> **TASK DESCRIPTION**
Output all the data exactly. Pictures do not belong in the copy.
*** SUPPLIED DATA Section Begins ***
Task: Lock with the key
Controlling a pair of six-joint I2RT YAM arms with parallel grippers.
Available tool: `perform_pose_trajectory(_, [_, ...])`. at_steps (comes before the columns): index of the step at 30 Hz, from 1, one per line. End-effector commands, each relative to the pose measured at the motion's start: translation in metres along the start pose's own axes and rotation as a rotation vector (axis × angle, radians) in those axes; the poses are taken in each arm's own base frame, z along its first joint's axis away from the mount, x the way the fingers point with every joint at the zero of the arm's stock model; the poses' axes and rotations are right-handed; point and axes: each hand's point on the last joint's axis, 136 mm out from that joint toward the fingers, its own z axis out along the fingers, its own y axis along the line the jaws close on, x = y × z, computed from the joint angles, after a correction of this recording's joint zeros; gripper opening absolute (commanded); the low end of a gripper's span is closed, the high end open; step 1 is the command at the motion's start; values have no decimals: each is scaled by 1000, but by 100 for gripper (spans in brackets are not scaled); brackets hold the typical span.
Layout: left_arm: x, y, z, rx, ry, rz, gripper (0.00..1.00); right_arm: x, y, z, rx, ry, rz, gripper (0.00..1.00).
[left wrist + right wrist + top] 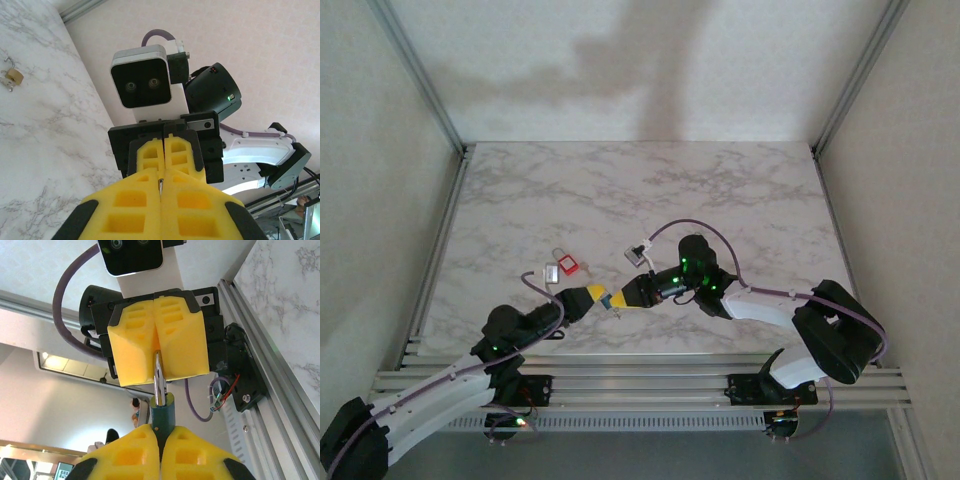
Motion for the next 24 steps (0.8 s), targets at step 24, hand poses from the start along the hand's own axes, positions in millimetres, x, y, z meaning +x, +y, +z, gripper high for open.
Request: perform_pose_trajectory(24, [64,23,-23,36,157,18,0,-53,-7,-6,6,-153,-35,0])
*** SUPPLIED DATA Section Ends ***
> **ANSWER**
Task: Lock with the key
Controlling a pair of six-joint I2RT YAM arms with parallel grippers.
Available tool: `perform_pose_trajectory(_, [_, ...])`. at_steps (comes before the columns): index of the step at 30 Hz, from 1, one per line. End-effector commands, each relative to the pose measured at the motion's start: translation in metres along the start pose's own axes and rotation as a rotation vector (axis × angle, radians) in those axes; the poses are taken in each arm's own base frame, z along its first joint's axis away from the mount, x the way the fingers point with every joint at the zero of the arm's stock model; the poses' axes and rotations are right-handed; point and axes: each hand's point on the last joint's axis, 136 mm out from that joint toward the fingers, its own z axis out along the fingers, its own y axis along the line the jaws close on, x = y × z, computed from the joint angles, after a correction of this recording's joint zeros; gripper opening absolute (commanded); the low end of a gripper's span is closed, the high end open; step 1 is the command at the motion's start; values have no decimals: each is scaled by 1000, but by 100 for gripper (spans in brackets are not scaled); brackets hold the typical span.
Layout: left_arm: x, y, z, rx, ry, rz, gripper (0.00..1.00); right_arm: x, y, z, rx, ry, rz, gripper (0.00..1.00).
[left wrist + right wrist + top] 
Motion for the next 24 steps (0.8 s), targets at step 24, hand poses from the start along the hand's own axes, positions in millimetres, x, y, z meaning +x, +y, +z, gripper high for open.
Request: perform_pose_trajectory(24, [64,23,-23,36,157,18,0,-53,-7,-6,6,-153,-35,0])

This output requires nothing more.